WHAT YOU ARE ASKED TO DO:
Each line below should be copied exactly as it stands.
══ DATASET EXCERPT
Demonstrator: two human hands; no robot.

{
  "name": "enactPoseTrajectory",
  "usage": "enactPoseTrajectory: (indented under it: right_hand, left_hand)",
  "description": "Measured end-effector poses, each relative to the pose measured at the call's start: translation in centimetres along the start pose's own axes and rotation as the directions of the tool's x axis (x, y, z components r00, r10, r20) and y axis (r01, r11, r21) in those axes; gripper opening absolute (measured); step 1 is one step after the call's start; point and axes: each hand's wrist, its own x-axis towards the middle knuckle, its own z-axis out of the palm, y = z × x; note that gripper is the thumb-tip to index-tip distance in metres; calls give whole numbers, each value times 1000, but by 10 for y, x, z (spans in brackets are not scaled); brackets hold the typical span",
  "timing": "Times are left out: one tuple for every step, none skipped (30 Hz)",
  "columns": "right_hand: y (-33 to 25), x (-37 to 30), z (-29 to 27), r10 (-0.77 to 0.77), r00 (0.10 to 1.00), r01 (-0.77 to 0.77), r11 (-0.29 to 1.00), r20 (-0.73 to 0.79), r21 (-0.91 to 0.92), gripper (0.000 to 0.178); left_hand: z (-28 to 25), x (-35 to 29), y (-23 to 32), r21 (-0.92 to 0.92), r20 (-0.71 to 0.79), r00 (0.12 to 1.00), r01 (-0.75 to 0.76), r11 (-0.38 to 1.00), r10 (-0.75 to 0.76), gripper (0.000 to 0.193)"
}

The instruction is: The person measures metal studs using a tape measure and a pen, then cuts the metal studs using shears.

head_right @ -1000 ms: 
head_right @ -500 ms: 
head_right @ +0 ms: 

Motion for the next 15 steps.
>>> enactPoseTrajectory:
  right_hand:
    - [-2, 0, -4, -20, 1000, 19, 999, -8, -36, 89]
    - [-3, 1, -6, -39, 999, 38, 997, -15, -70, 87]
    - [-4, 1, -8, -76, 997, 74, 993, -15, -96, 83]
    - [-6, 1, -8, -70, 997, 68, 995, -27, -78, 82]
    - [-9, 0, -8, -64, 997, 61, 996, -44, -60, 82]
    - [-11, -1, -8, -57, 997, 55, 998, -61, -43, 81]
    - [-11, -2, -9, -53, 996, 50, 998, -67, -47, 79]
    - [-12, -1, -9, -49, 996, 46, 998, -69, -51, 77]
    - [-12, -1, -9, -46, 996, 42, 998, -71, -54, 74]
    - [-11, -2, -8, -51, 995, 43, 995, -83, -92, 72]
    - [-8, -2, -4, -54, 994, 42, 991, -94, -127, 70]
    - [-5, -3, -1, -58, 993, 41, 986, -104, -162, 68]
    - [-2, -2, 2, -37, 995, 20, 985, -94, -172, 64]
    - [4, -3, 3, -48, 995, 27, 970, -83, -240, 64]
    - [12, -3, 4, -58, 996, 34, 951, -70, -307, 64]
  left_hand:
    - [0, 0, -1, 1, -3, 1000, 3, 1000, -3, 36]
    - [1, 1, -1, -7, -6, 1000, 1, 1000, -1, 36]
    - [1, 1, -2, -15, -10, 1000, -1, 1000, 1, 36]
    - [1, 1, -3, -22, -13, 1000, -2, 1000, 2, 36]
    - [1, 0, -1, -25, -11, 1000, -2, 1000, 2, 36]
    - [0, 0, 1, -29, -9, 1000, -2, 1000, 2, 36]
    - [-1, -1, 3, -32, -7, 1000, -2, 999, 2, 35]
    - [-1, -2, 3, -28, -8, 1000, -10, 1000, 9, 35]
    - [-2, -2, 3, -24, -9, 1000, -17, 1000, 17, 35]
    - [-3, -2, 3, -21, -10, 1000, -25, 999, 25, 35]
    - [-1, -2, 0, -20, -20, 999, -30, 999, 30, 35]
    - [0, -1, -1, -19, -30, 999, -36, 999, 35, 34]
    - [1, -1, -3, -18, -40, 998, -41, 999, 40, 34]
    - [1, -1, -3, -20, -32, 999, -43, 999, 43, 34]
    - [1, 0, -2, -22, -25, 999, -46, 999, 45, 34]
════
RESPONSE TO THIS EXERCISE:
Demonstrator: two human hands; no robot.

{
  "name": "enactPoseTrajectory",
  "usage": "enactPoseTrajectory: (indented under it: right_hand, left_hand)",
  "description": "Measured end-effector poses, each relative to the pose measured at the call's start: translation in centimetres along the start pose's own axes and rotation as the directions of the tool's x axis (x, y, z components r00, r10, r20) and y axis (r01, r11, r21) in those axes; gripper opening absolute (measured); step 1 is one step after the call's start; point and axes: each hand's wrist, its own x-axis towards the middle knuckle, its own z-axis out of the palm, y = z × x; note that gripper is the thumb-tip to index-tip distance in metres; calls give whole numbers, each value times 1000, but by 10 for y, x, z (spans in brackets are not scaled); brackets hold the typical span",
  "timing": "Times are left out: one tuple for every step, none skipped (30 Hz)",
  "columns": "right_hand: y (-33 to 25), x (-37 to 30), z (-29 to 27), r10 (-0.77 to 0.77), r00 (0.10 to 1.00), r01 (-0.77 to 0.77), r11 (-0.29 to 1.00), r20 (-0.73 to 0.79), r21 (-0.91 to 0.92), gripper (0.000 to 0.178); left_hand: z (-28 to 25), x (-35 to 29), y (-23 to 32), r21 (-0.92 to 0.92), r20 (-0.71 to 0.79), r00 (0.12 to 1.00), r01 (-0.75 to 0.76), r11 (-0.38 to 1.00), r10 (-0.75 to 0.76), gripper (0.000 to 0.193)"
}

The instruction is: The person measures metal studs using a tape measure and a pen, then cuts the metal studs using shears.

head_right @ -1000 ms: 
head_right @ -500 ms: 
head_right @ +0 ms: 

Motion for the next 15 steps.
>>> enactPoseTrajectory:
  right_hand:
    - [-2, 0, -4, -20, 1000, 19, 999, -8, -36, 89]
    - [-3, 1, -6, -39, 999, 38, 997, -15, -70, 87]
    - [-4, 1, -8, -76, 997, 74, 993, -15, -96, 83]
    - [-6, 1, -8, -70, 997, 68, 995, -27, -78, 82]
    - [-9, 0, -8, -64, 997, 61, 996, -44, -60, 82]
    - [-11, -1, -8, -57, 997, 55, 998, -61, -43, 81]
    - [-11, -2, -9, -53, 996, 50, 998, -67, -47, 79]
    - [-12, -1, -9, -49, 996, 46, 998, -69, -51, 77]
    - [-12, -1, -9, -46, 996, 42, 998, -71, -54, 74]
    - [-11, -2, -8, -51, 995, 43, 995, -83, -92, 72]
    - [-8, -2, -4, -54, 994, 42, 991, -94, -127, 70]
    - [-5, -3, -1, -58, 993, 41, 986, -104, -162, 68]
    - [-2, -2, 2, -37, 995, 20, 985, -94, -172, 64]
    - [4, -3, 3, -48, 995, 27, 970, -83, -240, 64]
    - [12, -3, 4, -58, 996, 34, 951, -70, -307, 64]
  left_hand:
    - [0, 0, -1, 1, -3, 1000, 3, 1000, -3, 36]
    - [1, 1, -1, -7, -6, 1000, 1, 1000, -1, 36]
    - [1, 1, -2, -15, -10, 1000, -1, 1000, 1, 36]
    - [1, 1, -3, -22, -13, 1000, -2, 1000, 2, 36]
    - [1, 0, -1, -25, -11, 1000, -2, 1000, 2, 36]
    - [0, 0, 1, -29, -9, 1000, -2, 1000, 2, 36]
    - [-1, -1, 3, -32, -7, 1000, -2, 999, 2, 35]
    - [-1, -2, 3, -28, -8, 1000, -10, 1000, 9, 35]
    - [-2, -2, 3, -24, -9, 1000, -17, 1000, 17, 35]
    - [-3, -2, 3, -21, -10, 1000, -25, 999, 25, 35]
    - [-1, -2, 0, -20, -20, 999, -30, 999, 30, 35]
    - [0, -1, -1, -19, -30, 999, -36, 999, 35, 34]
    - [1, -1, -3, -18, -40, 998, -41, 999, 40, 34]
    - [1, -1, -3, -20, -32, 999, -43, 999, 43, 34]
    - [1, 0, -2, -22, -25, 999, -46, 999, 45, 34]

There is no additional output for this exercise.